• [WHAT TO PRODUCE]: In the records that follow, locate every line with "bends" and extract it.

Records from a data collection:
##########

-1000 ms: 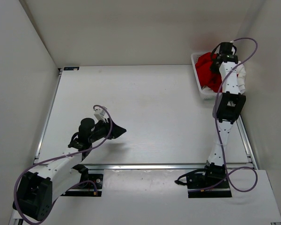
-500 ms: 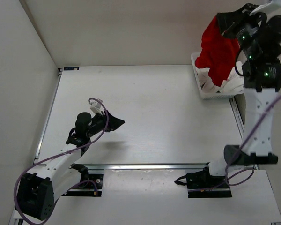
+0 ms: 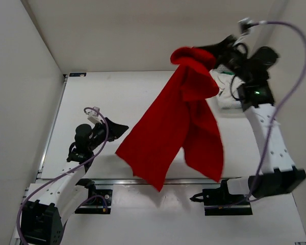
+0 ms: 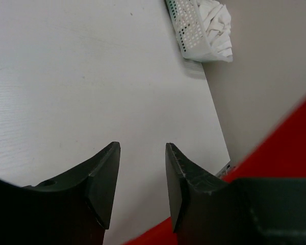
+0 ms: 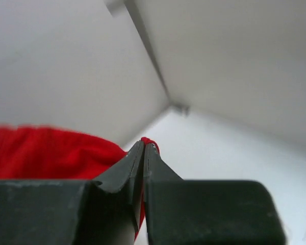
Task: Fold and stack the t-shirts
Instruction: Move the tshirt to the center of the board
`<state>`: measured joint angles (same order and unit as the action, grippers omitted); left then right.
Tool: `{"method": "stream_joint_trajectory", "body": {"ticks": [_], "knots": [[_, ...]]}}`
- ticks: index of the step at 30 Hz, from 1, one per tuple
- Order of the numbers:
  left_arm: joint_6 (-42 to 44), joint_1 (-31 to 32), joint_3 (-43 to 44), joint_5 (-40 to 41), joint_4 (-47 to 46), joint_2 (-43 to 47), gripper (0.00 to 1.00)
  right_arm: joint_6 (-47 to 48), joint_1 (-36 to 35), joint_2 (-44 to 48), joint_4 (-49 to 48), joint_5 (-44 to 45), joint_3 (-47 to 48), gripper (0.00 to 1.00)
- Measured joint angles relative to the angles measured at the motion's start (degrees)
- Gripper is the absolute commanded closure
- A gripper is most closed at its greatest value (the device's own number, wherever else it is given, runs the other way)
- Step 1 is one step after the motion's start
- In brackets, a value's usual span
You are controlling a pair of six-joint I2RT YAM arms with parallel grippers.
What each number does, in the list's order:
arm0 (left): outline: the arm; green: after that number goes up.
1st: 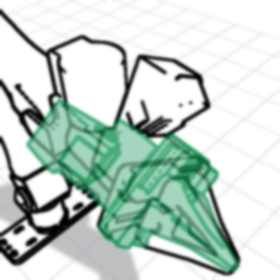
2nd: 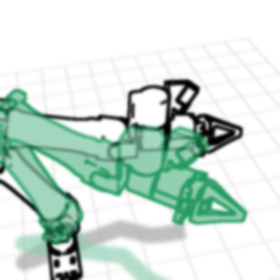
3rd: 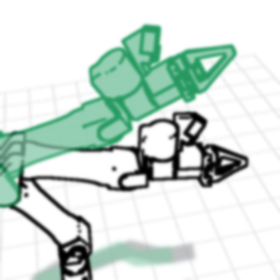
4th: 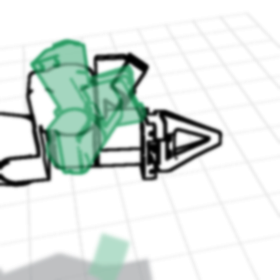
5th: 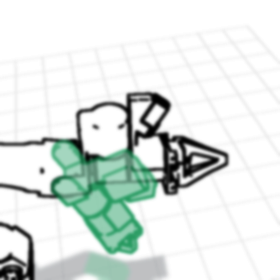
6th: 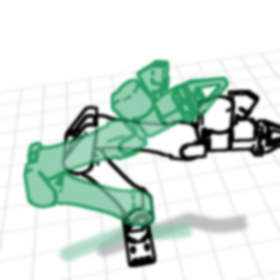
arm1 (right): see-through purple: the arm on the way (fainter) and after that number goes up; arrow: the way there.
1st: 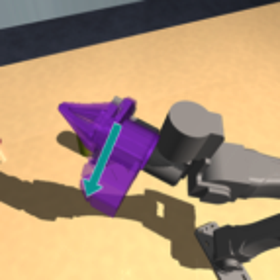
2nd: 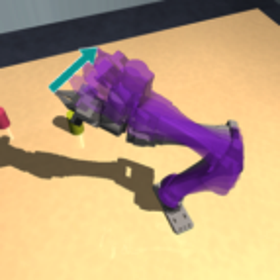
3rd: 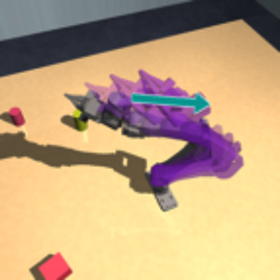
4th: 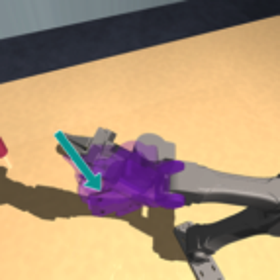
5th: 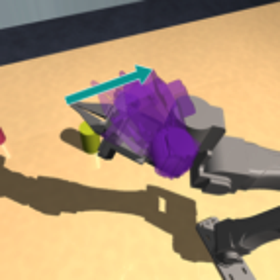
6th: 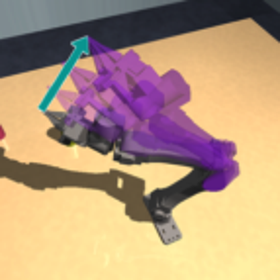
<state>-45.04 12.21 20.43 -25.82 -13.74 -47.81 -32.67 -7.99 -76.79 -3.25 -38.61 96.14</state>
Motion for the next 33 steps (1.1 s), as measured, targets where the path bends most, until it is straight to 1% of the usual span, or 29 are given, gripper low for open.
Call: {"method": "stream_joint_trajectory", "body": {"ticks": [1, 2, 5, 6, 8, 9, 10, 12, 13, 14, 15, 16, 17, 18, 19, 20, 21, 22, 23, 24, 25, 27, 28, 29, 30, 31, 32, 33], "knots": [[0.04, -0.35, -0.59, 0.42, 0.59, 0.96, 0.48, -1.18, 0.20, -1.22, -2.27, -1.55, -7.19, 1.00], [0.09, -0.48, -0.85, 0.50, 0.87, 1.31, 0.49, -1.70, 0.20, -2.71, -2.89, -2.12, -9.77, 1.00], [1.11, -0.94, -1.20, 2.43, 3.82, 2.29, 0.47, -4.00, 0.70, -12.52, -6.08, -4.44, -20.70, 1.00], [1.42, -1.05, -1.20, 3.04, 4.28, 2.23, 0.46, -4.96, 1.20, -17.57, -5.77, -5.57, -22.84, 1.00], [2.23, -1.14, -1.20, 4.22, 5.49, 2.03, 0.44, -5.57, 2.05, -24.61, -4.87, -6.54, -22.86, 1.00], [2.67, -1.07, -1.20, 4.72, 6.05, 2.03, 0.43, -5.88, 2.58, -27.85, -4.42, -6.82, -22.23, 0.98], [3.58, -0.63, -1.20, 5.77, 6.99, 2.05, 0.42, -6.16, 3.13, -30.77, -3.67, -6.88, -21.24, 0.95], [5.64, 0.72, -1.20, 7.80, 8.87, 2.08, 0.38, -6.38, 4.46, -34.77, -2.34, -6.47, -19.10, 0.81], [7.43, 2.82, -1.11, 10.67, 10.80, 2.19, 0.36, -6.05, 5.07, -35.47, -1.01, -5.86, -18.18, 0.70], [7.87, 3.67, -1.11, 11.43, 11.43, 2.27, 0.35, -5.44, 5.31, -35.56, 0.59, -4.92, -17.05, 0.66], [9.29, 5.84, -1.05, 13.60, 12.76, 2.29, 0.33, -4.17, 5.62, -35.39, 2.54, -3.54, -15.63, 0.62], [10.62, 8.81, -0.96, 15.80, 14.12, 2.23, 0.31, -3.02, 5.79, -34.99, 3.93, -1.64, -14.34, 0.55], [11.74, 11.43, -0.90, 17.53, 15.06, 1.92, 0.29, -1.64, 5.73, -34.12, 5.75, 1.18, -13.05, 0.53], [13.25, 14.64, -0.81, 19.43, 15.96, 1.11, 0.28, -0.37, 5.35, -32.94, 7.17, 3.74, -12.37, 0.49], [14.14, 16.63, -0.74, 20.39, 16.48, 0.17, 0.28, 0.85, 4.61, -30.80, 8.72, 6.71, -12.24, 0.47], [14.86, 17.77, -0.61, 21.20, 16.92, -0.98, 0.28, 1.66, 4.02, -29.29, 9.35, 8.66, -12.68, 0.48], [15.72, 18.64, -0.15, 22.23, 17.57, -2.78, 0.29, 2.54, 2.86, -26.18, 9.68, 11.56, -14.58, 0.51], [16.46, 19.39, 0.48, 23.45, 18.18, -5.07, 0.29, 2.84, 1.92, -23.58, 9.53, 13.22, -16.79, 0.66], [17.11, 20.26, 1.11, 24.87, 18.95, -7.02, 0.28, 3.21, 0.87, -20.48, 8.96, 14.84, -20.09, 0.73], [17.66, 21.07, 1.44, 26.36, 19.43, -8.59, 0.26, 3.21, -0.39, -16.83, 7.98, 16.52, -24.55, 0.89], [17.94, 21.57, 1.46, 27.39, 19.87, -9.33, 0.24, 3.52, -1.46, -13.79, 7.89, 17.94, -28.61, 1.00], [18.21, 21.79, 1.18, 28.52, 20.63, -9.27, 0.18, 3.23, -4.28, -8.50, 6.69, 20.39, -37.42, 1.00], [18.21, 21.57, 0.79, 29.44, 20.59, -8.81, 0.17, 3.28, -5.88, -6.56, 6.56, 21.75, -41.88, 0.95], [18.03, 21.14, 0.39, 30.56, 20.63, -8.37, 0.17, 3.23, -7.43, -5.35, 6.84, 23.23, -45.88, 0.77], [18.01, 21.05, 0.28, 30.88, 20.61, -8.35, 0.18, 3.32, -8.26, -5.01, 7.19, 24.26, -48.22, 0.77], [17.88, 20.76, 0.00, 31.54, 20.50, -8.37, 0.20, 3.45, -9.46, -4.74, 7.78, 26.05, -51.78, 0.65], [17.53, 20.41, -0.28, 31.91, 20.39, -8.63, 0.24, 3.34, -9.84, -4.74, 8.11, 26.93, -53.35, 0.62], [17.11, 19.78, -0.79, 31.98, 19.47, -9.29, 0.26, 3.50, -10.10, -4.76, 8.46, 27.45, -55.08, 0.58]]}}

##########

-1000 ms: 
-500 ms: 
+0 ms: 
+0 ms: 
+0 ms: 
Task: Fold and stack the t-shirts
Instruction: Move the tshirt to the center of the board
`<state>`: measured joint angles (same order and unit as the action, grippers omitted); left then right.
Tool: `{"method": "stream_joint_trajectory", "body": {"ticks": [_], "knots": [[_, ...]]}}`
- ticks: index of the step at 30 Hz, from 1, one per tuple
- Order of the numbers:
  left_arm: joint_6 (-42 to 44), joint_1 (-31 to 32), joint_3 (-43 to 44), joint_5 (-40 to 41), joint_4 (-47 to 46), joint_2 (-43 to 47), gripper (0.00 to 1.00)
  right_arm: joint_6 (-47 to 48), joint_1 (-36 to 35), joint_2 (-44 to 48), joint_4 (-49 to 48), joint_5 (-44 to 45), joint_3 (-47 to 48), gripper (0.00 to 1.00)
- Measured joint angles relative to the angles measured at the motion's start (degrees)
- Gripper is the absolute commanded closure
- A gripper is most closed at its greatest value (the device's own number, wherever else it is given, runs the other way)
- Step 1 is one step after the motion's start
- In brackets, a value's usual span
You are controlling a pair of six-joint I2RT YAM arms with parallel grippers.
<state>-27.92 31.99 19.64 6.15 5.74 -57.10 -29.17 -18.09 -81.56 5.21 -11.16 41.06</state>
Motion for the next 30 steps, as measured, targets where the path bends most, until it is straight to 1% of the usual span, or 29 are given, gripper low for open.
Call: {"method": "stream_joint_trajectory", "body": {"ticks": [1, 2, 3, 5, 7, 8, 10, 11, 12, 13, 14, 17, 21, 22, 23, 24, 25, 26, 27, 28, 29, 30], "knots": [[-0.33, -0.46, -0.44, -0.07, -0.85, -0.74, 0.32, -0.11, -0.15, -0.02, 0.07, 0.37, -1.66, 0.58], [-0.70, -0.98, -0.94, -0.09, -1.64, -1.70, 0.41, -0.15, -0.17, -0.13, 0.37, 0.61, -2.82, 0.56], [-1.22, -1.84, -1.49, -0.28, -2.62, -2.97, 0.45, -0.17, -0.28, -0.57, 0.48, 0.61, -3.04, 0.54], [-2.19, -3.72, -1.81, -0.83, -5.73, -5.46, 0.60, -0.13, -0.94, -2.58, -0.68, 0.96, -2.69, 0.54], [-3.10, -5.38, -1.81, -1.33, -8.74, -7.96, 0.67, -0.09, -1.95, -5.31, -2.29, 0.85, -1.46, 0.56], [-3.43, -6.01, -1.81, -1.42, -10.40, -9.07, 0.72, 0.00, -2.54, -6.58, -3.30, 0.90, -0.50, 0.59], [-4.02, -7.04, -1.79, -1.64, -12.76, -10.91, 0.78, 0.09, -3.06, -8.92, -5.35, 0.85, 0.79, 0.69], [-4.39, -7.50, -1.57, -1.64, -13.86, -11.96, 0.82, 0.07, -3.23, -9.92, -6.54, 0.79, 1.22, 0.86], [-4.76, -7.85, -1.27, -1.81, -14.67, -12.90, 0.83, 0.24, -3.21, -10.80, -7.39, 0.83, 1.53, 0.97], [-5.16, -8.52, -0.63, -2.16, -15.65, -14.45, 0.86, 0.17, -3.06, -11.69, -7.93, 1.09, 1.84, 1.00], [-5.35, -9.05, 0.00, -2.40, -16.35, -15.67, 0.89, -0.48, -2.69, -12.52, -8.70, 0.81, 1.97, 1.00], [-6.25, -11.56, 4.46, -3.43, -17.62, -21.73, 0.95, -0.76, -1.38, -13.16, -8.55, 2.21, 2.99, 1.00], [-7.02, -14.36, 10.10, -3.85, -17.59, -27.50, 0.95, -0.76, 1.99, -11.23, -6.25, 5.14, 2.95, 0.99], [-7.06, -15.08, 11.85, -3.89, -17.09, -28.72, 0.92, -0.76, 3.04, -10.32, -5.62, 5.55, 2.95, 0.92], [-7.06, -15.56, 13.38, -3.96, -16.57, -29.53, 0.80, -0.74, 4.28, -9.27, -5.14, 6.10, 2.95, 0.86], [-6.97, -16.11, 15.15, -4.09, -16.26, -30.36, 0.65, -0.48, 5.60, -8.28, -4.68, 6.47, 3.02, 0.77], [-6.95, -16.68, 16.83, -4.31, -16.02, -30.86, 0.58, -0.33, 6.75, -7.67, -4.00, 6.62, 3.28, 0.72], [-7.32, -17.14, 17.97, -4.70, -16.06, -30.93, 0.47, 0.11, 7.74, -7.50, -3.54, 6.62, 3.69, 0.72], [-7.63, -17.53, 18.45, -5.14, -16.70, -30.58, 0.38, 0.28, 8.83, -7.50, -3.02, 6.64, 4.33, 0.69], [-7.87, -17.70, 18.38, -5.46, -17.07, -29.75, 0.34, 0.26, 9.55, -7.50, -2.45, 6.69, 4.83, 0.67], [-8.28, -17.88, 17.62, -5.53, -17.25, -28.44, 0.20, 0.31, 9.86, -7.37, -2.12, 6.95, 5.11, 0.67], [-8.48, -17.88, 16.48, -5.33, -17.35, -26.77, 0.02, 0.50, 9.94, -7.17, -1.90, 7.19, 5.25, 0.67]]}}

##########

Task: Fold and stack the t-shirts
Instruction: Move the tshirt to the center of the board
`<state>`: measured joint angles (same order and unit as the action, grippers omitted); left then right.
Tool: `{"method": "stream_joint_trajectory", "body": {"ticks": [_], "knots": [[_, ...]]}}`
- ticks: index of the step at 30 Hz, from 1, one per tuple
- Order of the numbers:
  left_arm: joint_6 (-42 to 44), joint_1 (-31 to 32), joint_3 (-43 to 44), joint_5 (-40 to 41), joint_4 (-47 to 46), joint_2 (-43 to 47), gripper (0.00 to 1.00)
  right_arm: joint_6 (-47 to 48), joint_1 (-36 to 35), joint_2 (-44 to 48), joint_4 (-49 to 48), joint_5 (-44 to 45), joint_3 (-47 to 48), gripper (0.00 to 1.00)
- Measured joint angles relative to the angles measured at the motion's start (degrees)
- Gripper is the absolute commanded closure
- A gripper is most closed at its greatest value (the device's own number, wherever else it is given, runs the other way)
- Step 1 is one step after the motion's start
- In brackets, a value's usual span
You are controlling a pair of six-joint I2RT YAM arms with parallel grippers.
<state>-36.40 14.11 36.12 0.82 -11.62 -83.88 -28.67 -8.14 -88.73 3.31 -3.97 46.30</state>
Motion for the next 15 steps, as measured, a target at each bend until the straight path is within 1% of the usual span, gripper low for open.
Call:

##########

• [WRITTEN REPLY]:
Motion for the next 33 steps (1.1 s), as measured, targets where the path bends most, until it is straight to 1% of the usual span, or 29 are given, gripper low for open.
Motion for the next 30 steps, as measured, targets where the path bends most, until it is straight to 1% of the usual span, or 29 are given, gripper low for open.

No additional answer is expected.